* [Supplied material]:
§ §

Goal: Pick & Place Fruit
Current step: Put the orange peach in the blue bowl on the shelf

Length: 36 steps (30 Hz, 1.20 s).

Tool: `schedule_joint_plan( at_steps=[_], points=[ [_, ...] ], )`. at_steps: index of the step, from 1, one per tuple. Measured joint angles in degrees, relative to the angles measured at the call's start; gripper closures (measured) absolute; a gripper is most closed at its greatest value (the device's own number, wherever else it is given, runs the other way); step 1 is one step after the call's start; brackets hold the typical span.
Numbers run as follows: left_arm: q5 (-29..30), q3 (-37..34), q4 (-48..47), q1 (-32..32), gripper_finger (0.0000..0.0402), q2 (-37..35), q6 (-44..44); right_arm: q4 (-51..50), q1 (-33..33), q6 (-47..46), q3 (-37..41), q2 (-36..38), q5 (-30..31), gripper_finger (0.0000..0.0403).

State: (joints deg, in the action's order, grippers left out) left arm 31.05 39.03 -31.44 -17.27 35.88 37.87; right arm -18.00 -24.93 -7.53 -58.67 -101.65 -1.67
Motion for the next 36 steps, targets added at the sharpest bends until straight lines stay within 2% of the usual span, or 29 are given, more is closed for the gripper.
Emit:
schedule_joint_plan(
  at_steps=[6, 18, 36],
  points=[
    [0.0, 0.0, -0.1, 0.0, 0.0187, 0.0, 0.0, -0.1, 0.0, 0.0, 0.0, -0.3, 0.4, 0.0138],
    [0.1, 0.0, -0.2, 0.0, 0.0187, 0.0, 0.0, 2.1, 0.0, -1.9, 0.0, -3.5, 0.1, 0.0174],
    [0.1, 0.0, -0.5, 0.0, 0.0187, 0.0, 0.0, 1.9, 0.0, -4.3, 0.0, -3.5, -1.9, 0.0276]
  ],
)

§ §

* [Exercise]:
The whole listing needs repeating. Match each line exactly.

* [Exercise answer]:
Goal: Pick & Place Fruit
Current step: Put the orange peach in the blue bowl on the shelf

Length: 36 steps (30 Hz, 1.20 s).

Tool: `schedule_joint_plan( at_steps=[_], points=[ [_, ...] ], )`. at_steps: index of the step, from 1, one per tuple. Measured joint angles in degrees, relative to the angles measured at the call's start; gripper closures (measured) absolute; a gripper is most closed at its greatest value (the device's own number, wherever else it is given, runs the other way); step 1 is one step after the call's start; brackets hold the typical span.
Numbers run as follows: left_arm: q5 (-29..30), q3 (-37..34), q4 (-48..47), q1 (-32..32), gripper_finger (0.0000..0.0402), q2 (-37..35), q6 (-44..44); right_arm: q4 (-51..50), q1 (-33..33), q6 (-47..46), q3 (-37..41), q2 (-36..38), q5 (-30..31), gripper_finger (0.0000..0.0403).

State: (joints deg, in the action's order, grippers left out) left arm 31.05 39.03 -31.44 -17.27 35.88 37.87; right arm -18.00 -24.93 -7.53 -58.67 -101.65 -1.67
Motion for the next 36 steps, targets added at the sharpest bends until straight lines stay within 2% of the usual span, or 29 are given, more is closed for the gripper.
Emit:
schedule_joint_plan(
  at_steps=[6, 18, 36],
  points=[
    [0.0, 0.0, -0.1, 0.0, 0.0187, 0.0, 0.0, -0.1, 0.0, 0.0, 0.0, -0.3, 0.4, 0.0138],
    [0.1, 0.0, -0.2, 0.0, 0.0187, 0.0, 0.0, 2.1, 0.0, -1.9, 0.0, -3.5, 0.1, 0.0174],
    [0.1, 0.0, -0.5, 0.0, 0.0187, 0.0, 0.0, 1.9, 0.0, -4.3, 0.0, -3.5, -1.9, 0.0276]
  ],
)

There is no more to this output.